Calling parse script

A more advanced and safer usage would be to let populate_db call the parse script for the runs that are not parsed yet:

bash$ ~/vtr/vtr_flow/scripts/run_vtr_task.pl checkin_reg
bash$ ~/benchtracker/populate_db.py ~/vtr/vtr_flow/tasks/checkin_reg -k arch circuit -s 
"~/vtr/vtr_flow/scripts/parse_vtr_task.pl {task_dir} -run {run_number}"

The command string following the -s option (leave the {} enclosed values literally as above):

The first item is the script to execute, given such that the shell can find it
Arguments to pass to the script, custom for whichever script was run
{task_dir} is replaced in the call with ~/vtr/vtr_flow/tasks/checkin_reg
{run_number} would be replaced with whichever run does not have a parsed results file
{task_name} is also available for substitution, checkin_reg in this case

Using task list

A task list (file with name of tasks on separate lines) can be used:

bash$ ~/vtr/vtr_flow/scripts/run_vtr_task.pl -l ~/vtr/vtr_flow/tasks/regression_tests/vtr_reg_strong/task_list.txt
bash$ ~/benchtracker/populate_db.py regression_tests/vtr_reg_strong/task_list.txt --root_directory
~/vtr/vtr_flow/tasks/ -k arch circuit -s "~/vtr/vtr_flow/scripts/parse_vtr_task.pl {task_dir} -run {run_number}"

Whether a task list or a task directory is given depends on if the given path points to a file or a directory. --root_directory expands all task names in the list with the ~/vtr/vtr_flow/tasks/ prefix. This is necessary here because the tasks listed in the task_list.txt are relative paths from ~/vtr/vtr_flow/tasks/. A consequence of defining --root_directory is that the task list name must also be relative to the root directory. This is not necessary if the tasks in the list are absolute paths.

The other commands, such as the parse script, remain the same.

Serving database

Now that the database is populated, the VTR user should host the database so that the online viewer can be used to visualize the data and for other users to see. Serving locally is as simple as a call to

bash$ ~/benchtracker/server_db.py

This is fine if your database is called results.db in the ~/benchtracker_data/ directory, and port 5000 is open.
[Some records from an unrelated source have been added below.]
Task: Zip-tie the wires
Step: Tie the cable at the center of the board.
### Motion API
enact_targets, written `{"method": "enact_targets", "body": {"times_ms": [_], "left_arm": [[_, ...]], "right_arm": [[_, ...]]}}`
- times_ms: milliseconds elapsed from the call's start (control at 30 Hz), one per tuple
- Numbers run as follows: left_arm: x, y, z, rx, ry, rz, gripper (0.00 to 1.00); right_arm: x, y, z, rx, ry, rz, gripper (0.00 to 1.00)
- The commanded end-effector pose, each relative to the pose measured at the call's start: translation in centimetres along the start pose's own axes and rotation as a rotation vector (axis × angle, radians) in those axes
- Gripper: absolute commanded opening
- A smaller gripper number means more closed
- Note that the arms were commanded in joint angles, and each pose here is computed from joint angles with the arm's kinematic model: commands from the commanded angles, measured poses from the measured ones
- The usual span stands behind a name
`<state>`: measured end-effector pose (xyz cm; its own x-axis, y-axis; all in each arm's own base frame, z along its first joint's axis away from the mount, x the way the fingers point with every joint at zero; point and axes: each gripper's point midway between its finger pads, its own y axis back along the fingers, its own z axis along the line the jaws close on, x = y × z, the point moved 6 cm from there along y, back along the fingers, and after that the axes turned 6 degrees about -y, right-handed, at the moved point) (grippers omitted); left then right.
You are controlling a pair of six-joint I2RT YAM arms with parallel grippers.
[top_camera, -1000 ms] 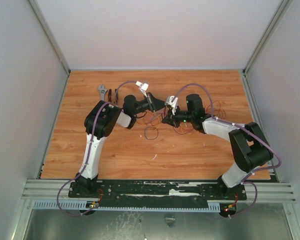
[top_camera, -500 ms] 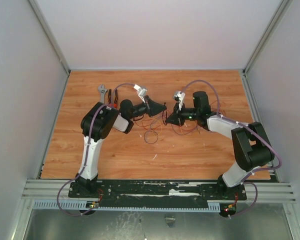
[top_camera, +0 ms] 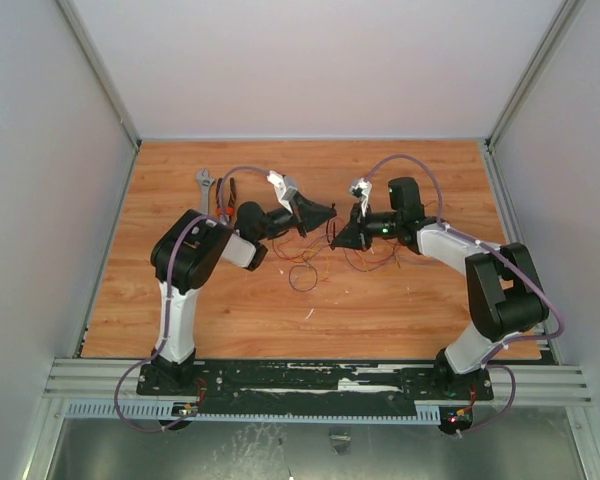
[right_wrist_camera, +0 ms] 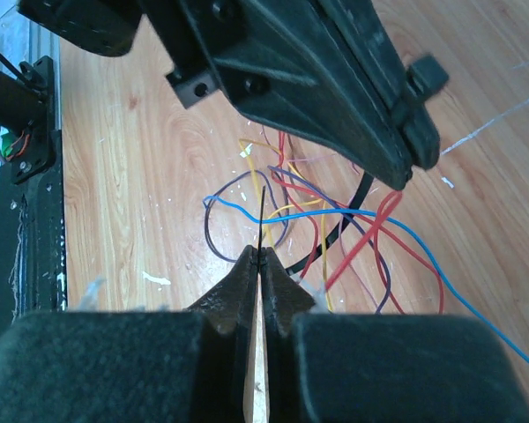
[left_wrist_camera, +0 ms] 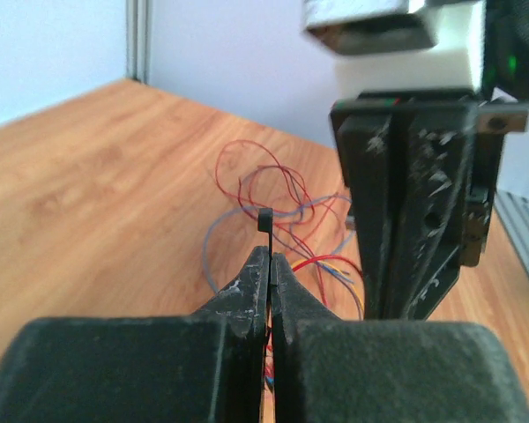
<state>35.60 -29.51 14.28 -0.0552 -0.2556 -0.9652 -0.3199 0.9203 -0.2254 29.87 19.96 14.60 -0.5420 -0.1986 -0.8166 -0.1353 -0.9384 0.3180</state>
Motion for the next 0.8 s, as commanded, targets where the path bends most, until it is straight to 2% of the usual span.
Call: {"method": "enact_targets", "body": {"times_ms": [0, 233, 433, 767], "left_arm": [[-2.8, -0.5, -0.1, -0.01, -0.214, -0.027, 0.0], [-3.8, 0.2, 0.4, -0.079, -0.411, 0.03, 0.0], [-3.6, 0.1, -0.4, -0.047, -0.535, 0.048, 0.0], [-4.4, 1.0, -1.5, -0.023, -0.669, 0.028, 0.0]], "right_arm": [[-0.8, 0.2, -0.3, -0.018, 0.014, -0.018, 0.0], [-1.6, 0.9, 0.0, -0.032, 0.051, -0.052, 0.0], [-1.8, 1.2, 0.9, -0.081, 0.085, -0.058, 0.0], [-1.4, 1.1, 1.0, -0.102, 0.081, -0.056, 0.0]]}}
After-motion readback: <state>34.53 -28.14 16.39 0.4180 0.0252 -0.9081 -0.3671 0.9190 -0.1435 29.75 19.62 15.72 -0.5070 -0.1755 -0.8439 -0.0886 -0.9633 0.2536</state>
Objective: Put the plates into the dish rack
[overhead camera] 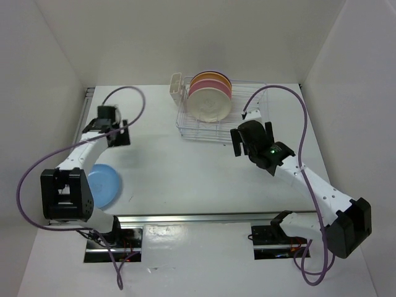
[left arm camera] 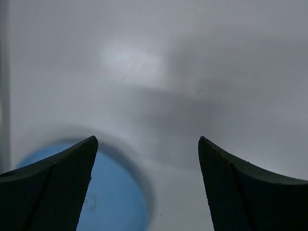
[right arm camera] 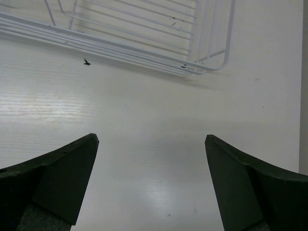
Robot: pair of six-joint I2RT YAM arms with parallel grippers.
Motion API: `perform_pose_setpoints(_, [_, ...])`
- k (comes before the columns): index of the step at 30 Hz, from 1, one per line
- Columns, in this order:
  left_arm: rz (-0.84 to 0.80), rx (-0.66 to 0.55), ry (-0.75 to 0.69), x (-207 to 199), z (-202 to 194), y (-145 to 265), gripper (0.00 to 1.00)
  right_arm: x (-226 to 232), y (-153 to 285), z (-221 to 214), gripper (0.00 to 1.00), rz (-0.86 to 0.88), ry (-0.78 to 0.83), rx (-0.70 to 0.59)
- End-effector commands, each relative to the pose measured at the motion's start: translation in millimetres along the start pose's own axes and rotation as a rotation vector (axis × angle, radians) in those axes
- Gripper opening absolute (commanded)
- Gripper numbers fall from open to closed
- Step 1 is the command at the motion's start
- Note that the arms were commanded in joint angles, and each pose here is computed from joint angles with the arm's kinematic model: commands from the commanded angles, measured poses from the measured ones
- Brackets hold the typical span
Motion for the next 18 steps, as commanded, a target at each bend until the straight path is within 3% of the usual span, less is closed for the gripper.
perform_pose_setpoints(1, [-0.040,0.326,0.335,48,-61,11,0.90,-7,15,24,1.00,0.032,-0.069,-0.118])
perform_pose_setpoints(3, [-0.007,0.313,0.405,76,-59,11,0.87,-10,20,20,1.00,0.033,-0.077,-0.131])
perform_pose_setpoints(6, [0.165,0.305,0.384,107,-64,16,0.89,-15,27,14,1.00,0.032,-0.079,-0.150])
perform_pose_setpoints(9, [0.138,0.291,0.425,108,-64,15,0.89,-16,30,9,1.00,0.032,-0.083,-0.157])
perform_pose_setpoints(12, [0.245,0.326,0.431,124,-81,8,0.89,-20,35,9,1.00,0.032,-0.089,-0.167])
perform_pose_setpoints(18, [0.282,0.368,0.488,137,-90,-9,0.89,-23,39,3,1.00,0.021,-0.093,-0.172])
Point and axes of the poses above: each gripper's point midway between its finger pads, its own y axis back along the fingers, its own x axis along the line the jaws close on, z = x × y, the point moved 7 cm from there along y, back along the fingers, and after that the axes turned 9 degrees about y, right-handed, at the moved point
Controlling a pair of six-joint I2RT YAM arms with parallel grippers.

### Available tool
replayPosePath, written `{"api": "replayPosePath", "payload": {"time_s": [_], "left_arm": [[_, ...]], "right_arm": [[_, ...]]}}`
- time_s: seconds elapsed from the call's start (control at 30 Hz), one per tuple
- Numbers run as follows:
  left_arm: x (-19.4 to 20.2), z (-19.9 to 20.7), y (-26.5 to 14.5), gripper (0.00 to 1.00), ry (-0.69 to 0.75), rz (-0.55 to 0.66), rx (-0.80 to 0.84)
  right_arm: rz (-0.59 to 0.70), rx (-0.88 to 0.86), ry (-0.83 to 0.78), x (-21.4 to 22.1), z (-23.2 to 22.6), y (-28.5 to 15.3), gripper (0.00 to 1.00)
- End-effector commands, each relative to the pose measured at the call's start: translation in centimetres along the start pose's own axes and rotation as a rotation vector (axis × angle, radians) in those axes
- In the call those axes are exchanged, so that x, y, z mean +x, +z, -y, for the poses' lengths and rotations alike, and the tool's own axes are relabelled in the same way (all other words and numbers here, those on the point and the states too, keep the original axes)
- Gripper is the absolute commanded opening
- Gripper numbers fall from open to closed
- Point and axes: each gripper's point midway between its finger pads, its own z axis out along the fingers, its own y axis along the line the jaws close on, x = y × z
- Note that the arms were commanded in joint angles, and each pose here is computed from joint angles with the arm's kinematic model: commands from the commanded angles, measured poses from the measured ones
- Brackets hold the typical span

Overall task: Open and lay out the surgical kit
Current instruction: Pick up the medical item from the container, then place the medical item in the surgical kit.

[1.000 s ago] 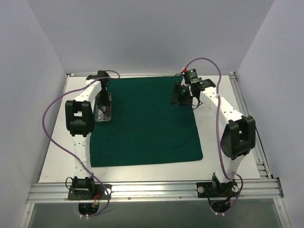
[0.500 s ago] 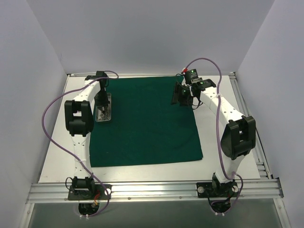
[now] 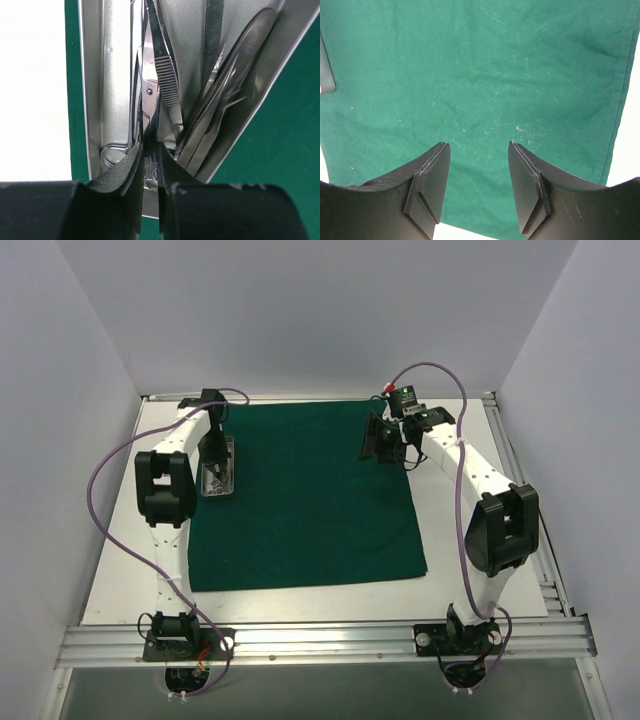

For some common command line options,

bash$ ~/benchtracker/server_db.py --root_directory ./ --database testing.db --port 8080

--root_directory tells the server where to find its databases (multiple databases can be served by the same server)
--database gives the default database to serve if none are specified by the viewer; here it would be ./testing.db
--port specifies the port to listen for requests on; be wary of firewall rules on your system

More options and their default values can be found by running server_db with -h.

Production serving

The server is configured to serve in production by default, with it's URL being the IP address of your machine and the port to listen on. It can be put into debug mode by changing server_db.py's last line to app.run(debug=True, port=port).

Specifying database

The syntax for specifying database is the same for populate_db and server_db:

bash$ ~/benchtracker/populate_db.py ~/vtr/vtr_flow/tasks/checkin_reg -k arch circuit -d ~/benchdata/testing.db
bash$ ~/benchtracker/server_db.py -d ~/benchdata/testing.db

For populate_db this is the database to put data in while for server_db this is the default database to host if none are specified.

Viewing database

While server_db is running, assuming on port 5000 and has a valid database, the viewer can be reached at

http://localhost:5000/view

The first box lists the name of the tasks in the served database, and might look like:

Clicking on tasks selects them if they were not selected and unselects them if they were. Selecting tasks automatically populates the x and y parameter boxes with the tasks' shared parameters:
Note that the y-parameter has to be numeric.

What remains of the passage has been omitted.